Tuesday, September 29, 2015

Anomaly Detection in High Dimensional Data: Hyperspectral data, movies and more...

From the CAIB report featured in The Modeler's Known Unknowns and Unknown Knowns
Anomaly detection is when you are concerned with the "unknown unknowns" or to put it in a perspective that is currently solely missing from many algorithms: you are dealing with sometimes adversarial/evading counterparties or unexpected/outside model behaviors (outliers). There are some very sophisticated algorithms in machine learning and compressive sensing dealing with detailed classifications but when faced with unkown unknowns, you want to quantify anomaly detection or how far data is from your "frame-of-mind" model. High dimensional data afforded by cheap memory and CMOS is likely making these needles hard to find. Here are some recent preprints that showed up on my radar screen recently on the subject. And yes sparsity is sometimes key to detect them. Enjoy !

We discuss recent progress in techniques for modeling and analyzing hyperspectral images and movies, in particular for detecting plumes of both known and unknown chemicals. We discuss novel techniques for robust modeling of the background in a hyperspectral scene, and for detecting chemicals of known spectrum, we use partial least squares regression on a resampled training set to boost performance. For the detection of unknown chemicals we view the problem as an anomaly detection problem, and use novel estimators with low-sampled complexity for intrinsically low-dimensional data in high-dimensions that enable use to model the "normal" spectra and detect anomalies. We apply these algorithms to benchmark data sets made available by Lincoln Labs at the Automated Target Detection program co-funded by NSF, DTRA and NGA, and compare, when applicable, to current state-of-art algorithms, with favorable results.
Optimal Sparse Kernel Learning for Hyperspectral Anomaly Detection
Zhimin Peng, Prudhvi Gurram, Heesung Kwon, Wotao Yin

In this paper, a novel framework of sparse kernel learning for Support Vector Data Description (SVDD) based anomaly detection is presented. In this work, optimal sparse feature selection for anomaly detection is first modeled as a Mixed Integer Programming (MIP) problem. Due to the prohibitively high computational complexity of the MIP, it is relaxed into a Quadratically Constrained Linear Programming (QCLP) problem. The QCLP problem can then be practically solved by using an iterative optimization method, in which multiple subsets of features are iteratively found as opposed to a single subset. The QCLP-based iterative optimization problem is solved in a finite space called the \emph{Empirical Kernel Feature Space} (EKFS) instead of in the input space or \emph{Reproducing Kernel Hilbert Space} (RKHS).

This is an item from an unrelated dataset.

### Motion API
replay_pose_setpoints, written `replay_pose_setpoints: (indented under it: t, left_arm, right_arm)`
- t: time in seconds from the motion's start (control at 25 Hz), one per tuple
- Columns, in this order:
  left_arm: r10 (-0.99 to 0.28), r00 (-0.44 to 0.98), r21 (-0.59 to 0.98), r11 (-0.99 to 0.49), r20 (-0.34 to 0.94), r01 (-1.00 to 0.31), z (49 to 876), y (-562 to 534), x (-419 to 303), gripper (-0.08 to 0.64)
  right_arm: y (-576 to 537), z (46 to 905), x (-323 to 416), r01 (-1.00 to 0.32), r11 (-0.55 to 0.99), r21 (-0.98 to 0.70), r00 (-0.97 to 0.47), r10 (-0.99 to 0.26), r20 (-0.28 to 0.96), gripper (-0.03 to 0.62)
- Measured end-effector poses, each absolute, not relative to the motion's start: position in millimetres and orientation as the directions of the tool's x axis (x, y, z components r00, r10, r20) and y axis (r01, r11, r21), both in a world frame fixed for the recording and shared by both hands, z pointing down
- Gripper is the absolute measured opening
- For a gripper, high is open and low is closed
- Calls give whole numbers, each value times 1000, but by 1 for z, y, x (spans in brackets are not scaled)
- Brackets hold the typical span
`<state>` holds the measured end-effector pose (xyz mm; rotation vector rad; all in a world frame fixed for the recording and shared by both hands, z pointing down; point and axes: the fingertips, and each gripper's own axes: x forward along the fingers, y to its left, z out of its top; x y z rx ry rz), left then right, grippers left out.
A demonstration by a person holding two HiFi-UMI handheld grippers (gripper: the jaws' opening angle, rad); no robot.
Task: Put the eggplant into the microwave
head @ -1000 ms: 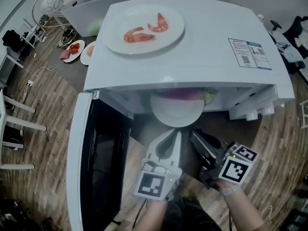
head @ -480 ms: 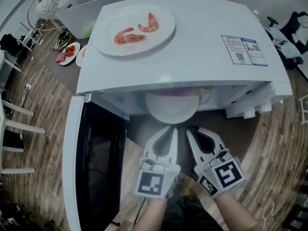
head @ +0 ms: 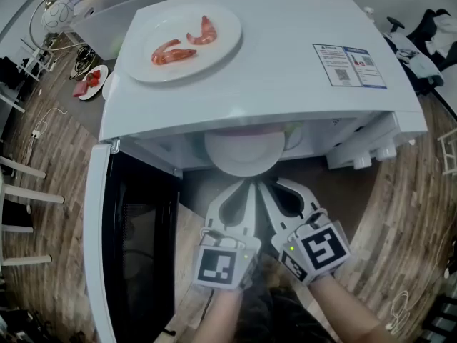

This is possible because of the fact that the geometrical properties of the EKFS and the corresponding RKHS remain the same. Now, an explicit nonlinear exploitation of the data in a finite EKFS is achievable, which results in optimal feature ranking. Experimental results based on a hyperspectral image show that the proposed method can provide improved performance over the current state-of-the-art techniques.

MultiView Diffusion Maps
Ofir Lindenbaum, Arie Yeredor, Moshe Salhov, Amir Averbuch

In this study we consider learning a reduced dimensionality representation from datasets obtained under multiple views. Such multiple views of datasets can be obtained, for example, when the same underlying process is observed using several different modalities, or measured with different instrumentation. Our goal is to effectively exploit the availability of such multiple views for various purposes, such as non-linear embedding, manifold learning, spectral clustering, anomaly detection and non-linear system identification. Our proposed method exploits the intrinsic relation within each view, as well as the mutual relations between views. We do this by defining a cross-view model, in which an implied Random Walk process between objects is restrained to hop between the different views. Our method is robust to scaling of each dataset, and is insensitive to small structural changes in the data. Within this framework, we define new diffusion distances and analyze the spectra of the implied kernels. We demonstrate the applicability of the proposed approach on both artificial and real data sets.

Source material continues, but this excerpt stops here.